L'exclusion temporaire avec sursis est justifiée en cas de missions d'intérim non autorisées

La CAA de Paris n'a pas innové en matière de droit disciplinaire pour cumul d'activité dans sa décision n°21PA04700 du 15 juin 2022, mais les faits présentent un intérêt au regard du dossier constitué par le centre hospitalier.

En l'occurrence, une infirmière a effectué de nombreuses missions d'intérim sans avoir sollicité d'autorisation préalable au près de l'AP-HP, son employeur. Informé par un courrier de l'inspection du travail, l'établissement retient la sanction de l’exclusion temporaire des fonctions pour 12 mois, dont 9 avec sursis. Précisons que l'agent était, durant ces périodes d'intérim, en position d'activité ou en congé de maladie.

Tout d'abord, rappelons que le cumul d'activité est dérogatoire en droit public et doit, la plupart du temps, être soumis à autorisation préalable de l'employeur. La réforme opérée par la loi de transformation de la fonction publique du 6 août 2019, puis par le décret du 30 janvier 2020 relatif aux obligations déontologiques et enfin, par la publication du code général de la fonction publique, permet les cumuls dans un cadre organisé (qui existait sous l'empire de réglementations antérieures). Aujourd'hui, et au titre des activités autorisées à la demande de l'agent, l'on dénombre l'exercice d'une activité accessoire (selon une liste exhaustive et l'intérim n'est pas expressément désigné), la poursuite d'une activité privée lucrative en cas de recrutement dans la fonction publique, le cumul d'activités des agents à temps non complet et le service à temps partiel pour créer ou reprendre une entreprise et y exercer une activité privée lucrative.

En l'espèce, il s'agissait de missions d'intérim, assez nombreuses sur une période de quelques mois en 2013.  Les juges parisiens relèvent que Mme B… “a donc méconnu l'obligation prévue à l'article 25 précité de la loi du 13 juillet 1983 qui impose à tout fonctionnaire de consacrer l'intégralité de son activité professionnelle aux tâches qui lui sont confiées”. L'intérim n'est pas une activité accessoire susceptible d'être autorisée selon les dispositions de l'article L.123-7 du Code général de la fonction publique aujourd'hui en vigueur.

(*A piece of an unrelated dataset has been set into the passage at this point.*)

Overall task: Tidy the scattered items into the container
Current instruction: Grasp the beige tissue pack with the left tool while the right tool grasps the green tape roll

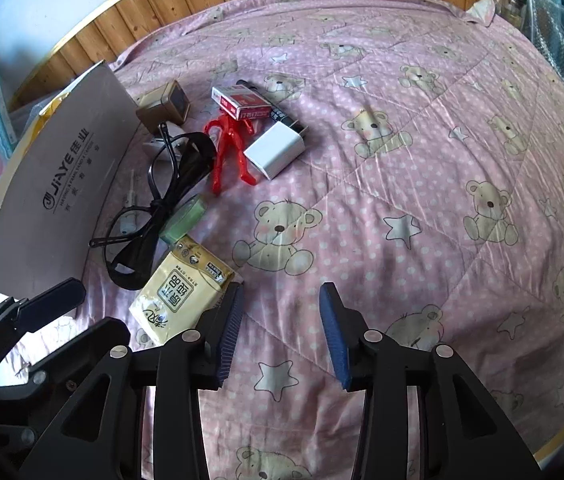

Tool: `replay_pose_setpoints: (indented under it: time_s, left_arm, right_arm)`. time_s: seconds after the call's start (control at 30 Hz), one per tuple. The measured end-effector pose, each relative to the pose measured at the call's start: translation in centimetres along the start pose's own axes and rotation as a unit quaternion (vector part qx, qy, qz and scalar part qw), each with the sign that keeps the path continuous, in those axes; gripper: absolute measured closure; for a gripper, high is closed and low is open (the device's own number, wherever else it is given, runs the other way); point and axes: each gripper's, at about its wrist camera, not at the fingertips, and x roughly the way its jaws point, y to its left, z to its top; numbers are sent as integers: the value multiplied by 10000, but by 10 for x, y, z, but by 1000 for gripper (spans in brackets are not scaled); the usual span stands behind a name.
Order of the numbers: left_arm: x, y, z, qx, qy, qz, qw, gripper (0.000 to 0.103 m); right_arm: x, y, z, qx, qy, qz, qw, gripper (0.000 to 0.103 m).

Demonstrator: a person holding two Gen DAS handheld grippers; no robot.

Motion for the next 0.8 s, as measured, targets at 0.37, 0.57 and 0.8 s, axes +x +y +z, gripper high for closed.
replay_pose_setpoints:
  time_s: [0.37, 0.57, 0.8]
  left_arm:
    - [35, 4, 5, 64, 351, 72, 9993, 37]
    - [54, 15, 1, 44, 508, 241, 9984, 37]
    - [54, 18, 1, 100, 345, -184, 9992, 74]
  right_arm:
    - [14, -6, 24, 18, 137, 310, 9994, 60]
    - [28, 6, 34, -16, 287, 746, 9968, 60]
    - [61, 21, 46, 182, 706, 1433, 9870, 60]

L'AP-HP a été informée en 2016 et a sanctionné en 2018. L'agent a, par conséquent, soulevé un point de droit lié au délai de trois ans pour sanctionner. La règlementation ayant changé en 2016, le délai de trois ans pour sanctionner se décompte à partir de 2016 et rien ne prouve que l'AP-HP ait été informée avant.

Ensuite, l'agent contestait la sanction au regard de sa sévérité. Il est vrai que la jurisprudence montre que les juges sont toujours attentifs à la proportionnalité de la sanction et annulent fréquemment les révocations prononcées (voir par exemple : CAA de Bordeaux, 30 novembre 2020, M. F…, n°18BX02882 ou CAA de Nancy, 5 mars 2019, Hôpital Nord Franche-Comté, n°17NC00455). La CAA de Paris a jugé que l'exclusion de douze mois assortie d'un sursis de neuf mois était proportionnée.

Enfin, il est retenu que “l'état de fatigue résultant du cumul de son service de nuit à temps complet … avec une activité d'intérim correspondant à une durée moyenne de travail accessoire de plus de 32 heures par semaine, pouvait conduire l'agent à commettre des erreurs susceptibles de compromettre la sécurité des patients et que les rapports produits par l'AP-HP attestent que l'agent a fait preuve à diverses reprises, entre les mois de novembre 2012 et de juin 2013, de négligences dans l'administration des soins aux patients”. 

La sanction n'est pas disproportionnée au regard de ces éléments.